だが、一体誰が? サトゥーザはもちろん、あのアンワートが自らの好ましくない状況を伝えるはずもない。
しかし、途中でサトゥーザは考えるのを止める。個人的な憶測など無意味だからだ。
「……よって、これより我々聖騎士は、王都に出た八翼神官アンワート・トキノウムを“回収”して、ギアナードより撤退を開始する」
「待って下さい! なら、ロリー…ロリーシェはどうなるんですか!?」
弱った姉を連れての撤退は難しい。また彼女を連れてクルシァンに戻るリスクは未だ高いままだろう。それでは何も問題が解決しないように思われた。
サトゥーザの眉間のシワがさらに深い物となる。それは彼女がするには珍しい懊悩の表れだった。
「…ロリーシェ・クシエはここで解放する」
ジョシュアの頭が真っ白になる。
「ここに置いて行く…まさか屍従王の手に渡す! そういうことですか!?」
「違う! ギアナード王国に保護してもらうのだ! それはゼロサム陛下も承知してくださっている!」
言い訳ばかりだ…そうジョシュアは思う。
ジョシュアはずっと耐えてきた。
父の死から始まり、カダベルを尊敬しろと言う姉やナドの声に、そしてカダベルの金で聖学校に行って力を付けるという屈辱にも、騎士団に入って向けられる羨望と嫉妬の視線、さらに救った姉に罵倒される仕打ちにも…それらすべてを歯を食いしばって耐えてきたのだ。
「ようやくカダベル・ソリテールを討てるチャンスだと…怨敵である魔女にまで頭を下げたというのにッ!!」
その一言で、サトゥーザの眼にカッと怒りの炎が宿る。
それはそうだとジョシュアは思う。
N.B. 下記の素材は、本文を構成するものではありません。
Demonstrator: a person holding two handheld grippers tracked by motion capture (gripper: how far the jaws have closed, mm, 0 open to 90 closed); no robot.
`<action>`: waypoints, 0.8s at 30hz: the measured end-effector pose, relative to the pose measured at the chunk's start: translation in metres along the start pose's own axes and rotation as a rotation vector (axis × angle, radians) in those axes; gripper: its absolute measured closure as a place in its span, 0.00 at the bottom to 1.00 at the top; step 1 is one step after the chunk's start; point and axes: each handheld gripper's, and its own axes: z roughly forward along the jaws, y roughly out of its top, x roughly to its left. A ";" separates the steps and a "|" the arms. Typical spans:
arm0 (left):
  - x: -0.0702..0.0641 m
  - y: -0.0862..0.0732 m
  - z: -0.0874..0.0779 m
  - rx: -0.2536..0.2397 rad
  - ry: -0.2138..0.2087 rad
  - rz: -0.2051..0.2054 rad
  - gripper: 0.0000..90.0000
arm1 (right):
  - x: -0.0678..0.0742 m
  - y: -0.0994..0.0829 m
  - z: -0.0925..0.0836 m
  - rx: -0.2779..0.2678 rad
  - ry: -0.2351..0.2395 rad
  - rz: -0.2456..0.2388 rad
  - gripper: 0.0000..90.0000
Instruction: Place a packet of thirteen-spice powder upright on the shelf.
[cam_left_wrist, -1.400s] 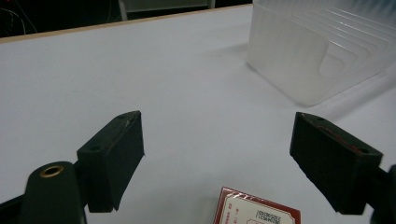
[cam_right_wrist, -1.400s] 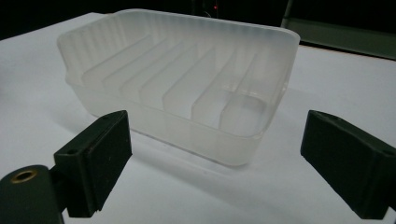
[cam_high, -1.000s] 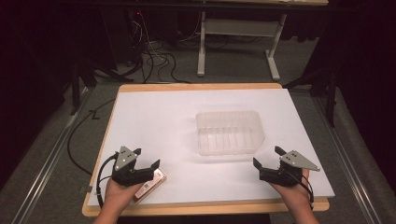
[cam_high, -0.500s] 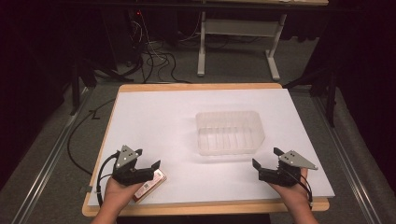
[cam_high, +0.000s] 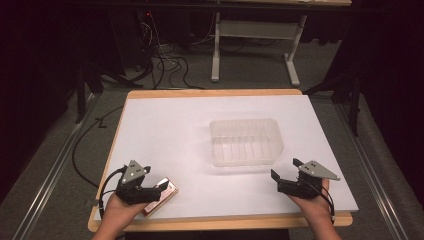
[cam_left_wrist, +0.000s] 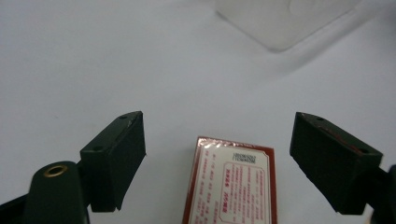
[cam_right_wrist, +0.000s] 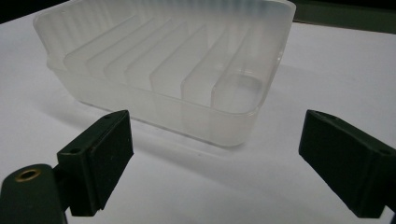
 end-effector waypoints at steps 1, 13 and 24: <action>0.000 -0.001 0.001 0.012 -0.003 0.001 0.21 | 0.000 0.000 0.000 0.000 -0.001 -0.001 0.11; -0.010 -0.014 0.026 0.241 -0.002 0.061 0.27 | 0.001 0.000 0.000 0.012 0.006 -0.009 0.12; -0.011 -0.015 0.028 0.292 -0.008 0.050 0.36 | 0.001 -0.001 0.001 0.016 0.011 -0.015 0.14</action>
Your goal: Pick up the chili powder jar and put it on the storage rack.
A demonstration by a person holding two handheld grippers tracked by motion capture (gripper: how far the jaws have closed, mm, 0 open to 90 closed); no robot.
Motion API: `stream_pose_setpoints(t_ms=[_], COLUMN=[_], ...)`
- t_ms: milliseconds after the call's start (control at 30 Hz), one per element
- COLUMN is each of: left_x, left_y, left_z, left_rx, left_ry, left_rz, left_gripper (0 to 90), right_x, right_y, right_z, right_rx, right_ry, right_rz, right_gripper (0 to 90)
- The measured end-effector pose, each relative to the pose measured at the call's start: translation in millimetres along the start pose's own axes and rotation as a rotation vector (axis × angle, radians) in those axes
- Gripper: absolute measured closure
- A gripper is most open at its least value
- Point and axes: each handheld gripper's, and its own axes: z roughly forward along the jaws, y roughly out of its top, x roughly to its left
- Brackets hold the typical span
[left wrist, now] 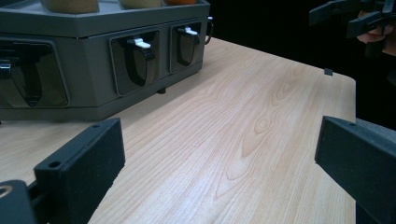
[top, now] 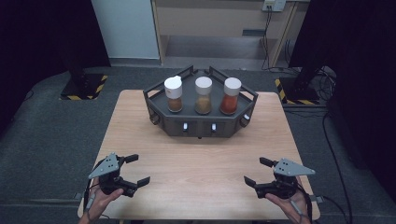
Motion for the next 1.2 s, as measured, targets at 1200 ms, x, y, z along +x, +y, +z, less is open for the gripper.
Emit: stream_pose_setpoints(t_ms=[1200], left_x=[0.0], left_y=[-1.4], left_z=[1.3], left_rx=[-0.024], left_ry=[-0.014], left_rz=[0.012], left_gripper=[1.0], right_x=[-5.1], right_y=[-11.0], right_z=[3.2], right_rx=[-0.019], right_ry=[0.023], right_rz=[0.001], right_gripper=[9.3])
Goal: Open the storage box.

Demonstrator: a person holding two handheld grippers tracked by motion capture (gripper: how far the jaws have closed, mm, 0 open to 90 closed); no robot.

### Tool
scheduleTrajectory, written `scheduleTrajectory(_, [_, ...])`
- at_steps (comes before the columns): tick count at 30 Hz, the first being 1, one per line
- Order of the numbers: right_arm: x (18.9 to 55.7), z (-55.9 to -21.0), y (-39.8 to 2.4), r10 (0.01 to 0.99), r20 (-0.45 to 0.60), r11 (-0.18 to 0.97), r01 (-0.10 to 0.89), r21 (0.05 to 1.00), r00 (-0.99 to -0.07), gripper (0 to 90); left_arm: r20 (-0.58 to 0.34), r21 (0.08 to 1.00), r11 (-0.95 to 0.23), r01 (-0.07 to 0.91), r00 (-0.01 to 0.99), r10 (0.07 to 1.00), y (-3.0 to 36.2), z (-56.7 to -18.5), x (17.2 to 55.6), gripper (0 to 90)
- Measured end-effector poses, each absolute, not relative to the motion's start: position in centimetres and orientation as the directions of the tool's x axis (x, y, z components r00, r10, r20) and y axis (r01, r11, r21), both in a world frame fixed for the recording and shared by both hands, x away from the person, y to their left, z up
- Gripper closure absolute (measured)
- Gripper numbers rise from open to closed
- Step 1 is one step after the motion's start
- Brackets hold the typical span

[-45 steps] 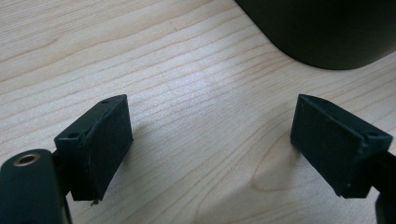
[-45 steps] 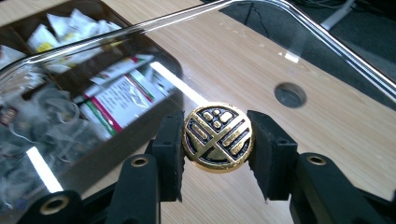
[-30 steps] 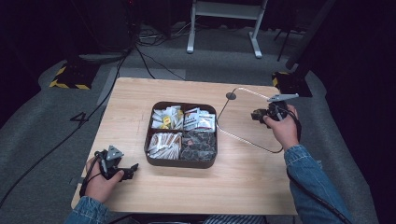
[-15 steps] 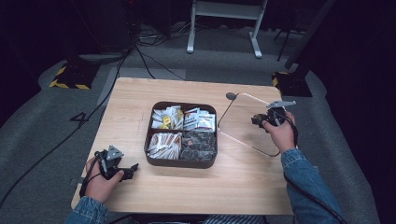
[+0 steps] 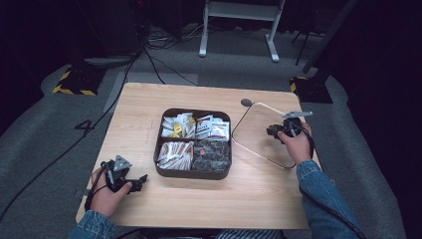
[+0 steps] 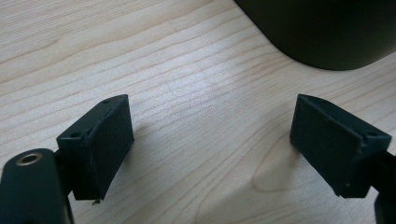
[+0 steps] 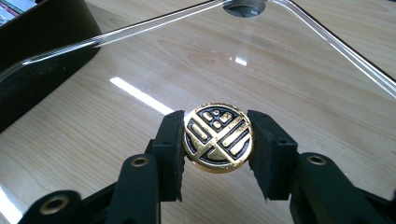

団長も魔女との共闘には忸怩たる想いを抱いていた。
しかし、魔女を弱めるために屍従王をぶつける…そんな作戦だとアンワートから聞かされ、上からの命令というのもあり、サトゥーザもそれに我慢していたのだ。
「滅…」
「滅私なんてクソ喰らえだ!!!」
ジョシュアの獣じみた咆哮のような叫びに、一喝しようとしたサトゥーザの方が怯み仰け反る。
「俺は行きます!!」
「ジョシュア! ま…」
ジョシュアが踵を返して行ってしまうのに、サトゥーザは「待て」と言えなかった。
言わねばならぬのに、それを言っても彼にはまったく効果がないのが彼女にはわかってしまったからだ。
「…団長!」
カーテンの裏に隠れていたドロシィが飛び出して声を掛ける。
そして、サトゥーザの顔見てギョッとした。
「ふぇーん! ジョシュたんに怒鳴られちゃったよぉー! 嫌われちゃったよぉー!!」
泣き喚く彼女の拳は、執務机を一撃で大破させたのだった……。